Management of chronic hepatitis B in the Torres Strait Islands: an identified need for a comprehensive public health approach to chronic hepatitis B in remote Australian Indigenous communitiesJack Wallace A C , Marian Pitts A , James Ward B and Stephen McNally A
A Australian Research Centre in Sex, Health and Society, La Trobe University, Level 2, 215 Franklin Street, Melbourne, Vic. 3000, Australia.
B Baker IDI Institute, Alice Springs, NT 0841, Australia.

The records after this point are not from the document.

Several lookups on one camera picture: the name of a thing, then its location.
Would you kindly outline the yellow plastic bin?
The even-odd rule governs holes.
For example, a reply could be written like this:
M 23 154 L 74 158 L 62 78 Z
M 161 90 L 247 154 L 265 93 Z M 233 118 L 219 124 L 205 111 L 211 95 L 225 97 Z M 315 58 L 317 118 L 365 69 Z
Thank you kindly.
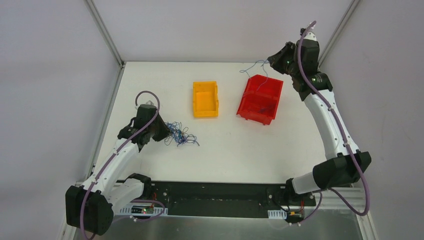
M 195 118 L 219 116 L 218 85 L 216 81 L 195 81 L 192 85 L 192 108 Z

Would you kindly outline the red plastic bin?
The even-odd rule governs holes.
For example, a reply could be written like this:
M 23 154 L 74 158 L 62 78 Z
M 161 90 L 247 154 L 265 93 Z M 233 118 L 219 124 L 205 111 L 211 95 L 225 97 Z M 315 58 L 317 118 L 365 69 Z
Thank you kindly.
M 247 80 L 236 114 L 245 120 L 270 125 L 276 118 L 284 82 L 256 74 Z

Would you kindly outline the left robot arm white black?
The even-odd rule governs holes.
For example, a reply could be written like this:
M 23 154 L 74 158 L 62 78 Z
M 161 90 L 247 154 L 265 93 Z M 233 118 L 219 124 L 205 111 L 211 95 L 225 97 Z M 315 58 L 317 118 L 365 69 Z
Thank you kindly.
M 114 216 L 132 200 L 149 201 L 153 189 L 148 176 L 132 173 L 122 185 L 114 185 L 145 145 L 151 140 L 160 142 L 171 134 L 155 105 L 139 105 L 136 116 L 119 131 L 108 159 L 81 186 L 73 185 L 66 191 L 66 223 L 101 236 Z

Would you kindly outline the aluminium frame rail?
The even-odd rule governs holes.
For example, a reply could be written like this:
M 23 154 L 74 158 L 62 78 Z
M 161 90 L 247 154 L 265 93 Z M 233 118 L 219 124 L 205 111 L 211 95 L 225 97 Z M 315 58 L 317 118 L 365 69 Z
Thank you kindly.
M 289 194 L 290 199 L 303 195 L 301 194 L 291 196 L 290 189 L 286 184 L 285 188 Z M 326 205 L 326 207 L 330 209 L 341 209 L 346 206 L 358 207 L 359 209 L 362 209 L 365 206 L 363 198 L 359 195 L 354 195 L 354 190 L 352 188 L 327 189 L 313 191 L 307 194 L 311 194 L 312 197 L 315 198 L 316 205 L 311 208 Z

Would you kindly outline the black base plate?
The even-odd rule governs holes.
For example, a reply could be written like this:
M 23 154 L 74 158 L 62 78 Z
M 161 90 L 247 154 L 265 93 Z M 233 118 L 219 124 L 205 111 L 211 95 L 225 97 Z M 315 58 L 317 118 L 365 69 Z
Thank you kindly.
M 153 181 L 132 203 L 165 206 L 168 216 L 263 219 L 272 211 L 314 207 L 316 200 L 310 193 L 289 198 L 284 183 Z

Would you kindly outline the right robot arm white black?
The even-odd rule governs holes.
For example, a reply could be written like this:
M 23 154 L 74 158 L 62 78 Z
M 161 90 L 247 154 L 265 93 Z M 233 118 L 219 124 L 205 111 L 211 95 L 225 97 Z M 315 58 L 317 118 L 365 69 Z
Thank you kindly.
M 268 57 L 270 67 L 289 75 L 295 91 L 306 105 L 317 126 L 326 160 L 302 176 L 287 180 L 284 200 L 296 205 L 304 194 L 361 181 L 372 158 L 361 151 L 349 134 L 338 110 L 333 86 L 327 74 L 319 70 L 320 44 L 312 30 L 303 28 L 300 40 L 287 42 L 276 54 Z

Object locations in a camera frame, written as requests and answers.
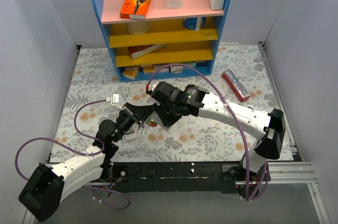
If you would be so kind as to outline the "small white remote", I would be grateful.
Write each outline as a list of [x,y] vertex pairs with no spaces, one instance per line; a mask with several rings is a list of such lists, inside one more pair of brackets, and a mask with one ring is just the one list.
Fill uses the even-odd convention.
[[167,126],[164,126],[162,124],[159,124],[159,126],[165,131],[168,131],[171,128],[171,126],[167,127]]

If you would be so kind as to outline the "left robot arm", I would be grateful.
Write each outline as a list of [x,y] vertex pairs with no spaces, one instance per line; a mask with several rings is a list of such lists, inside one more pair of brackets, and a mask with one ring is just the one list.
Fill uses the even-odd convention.
[[115,121],[105,119],[99,124],[94,142],[85,152],[53,166],[39,165],[19,194],[19,202],[38,221],[45,221],[67,196],[88,182],[108,181],[112,177],[111,159],[118,150],[115,143],[152,113],[151,105],[125,103]]

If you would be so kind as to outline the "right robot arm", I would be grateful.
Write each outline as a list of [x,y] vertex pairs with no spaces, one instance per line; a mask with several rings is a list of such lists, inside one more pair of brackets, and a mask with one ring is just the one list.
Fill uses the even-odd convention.
[[163,129],[169,129],[183,116],[191,115],[241,128],[254,137],[255,144],[239,166],[239,175],[244,180],[257,176],[267,160],[280,158],[286,131],[284,113],[280,109],[266,112],[233,102],[224,104],[219,96],[196,85],[187,85],[181,90],[164,81],[148,87],[147,93],[156,101],[154,112]]

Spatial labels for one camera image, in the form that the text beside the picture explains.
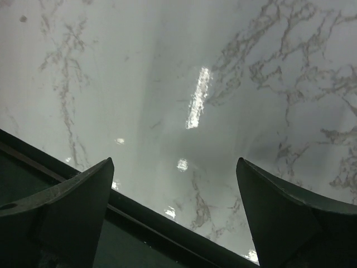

C Corresponding author. Email: firstname.lastname@example.org
Australian Journal of Primary Health 20(3) 273-277 https://doi.org/10.1071/PY12130
Submitted: 8 October 2012 Accepted: 25 April 2013 Published: 20 May 2013
We aimed to document how health service providers in the Torres Strait Island region of northern Australia respond to chronic hepatitis B, and to identify priorities for the effective clinical management of the infection. Semi-structured qualitative interviews with 61 health service providers were conducted in 2011 in the Torres Strait and north Queensland region to explore issues affecting chronic hepatitis B management. Two critical issues were identified affecting the health service response to chronic hepatitis B: (i) the absence of a systems-based approach to clinically managing the infection; and (ii) variable knowledge about the infection by the health workforce. Other issues identified were competing and more urgent health priorities, the silent nature of chronic hepatitis B infection at an individual and systems level, inadequate resources and the transient health workforce. While people living in the Torres Strait region are screened, diagnosed and informed that they are infected with chronic hepatitis B, there is an ad hoc approach to its clinical management. An effective and coordinated public health response to this infection in remote and isolated Australian Indigenous communities needs to be developed and resourced. Critical elements of this response will include the development of clinical guidelines and workforce development.
Additional keywords: chronic disease, health service provision, remote communities.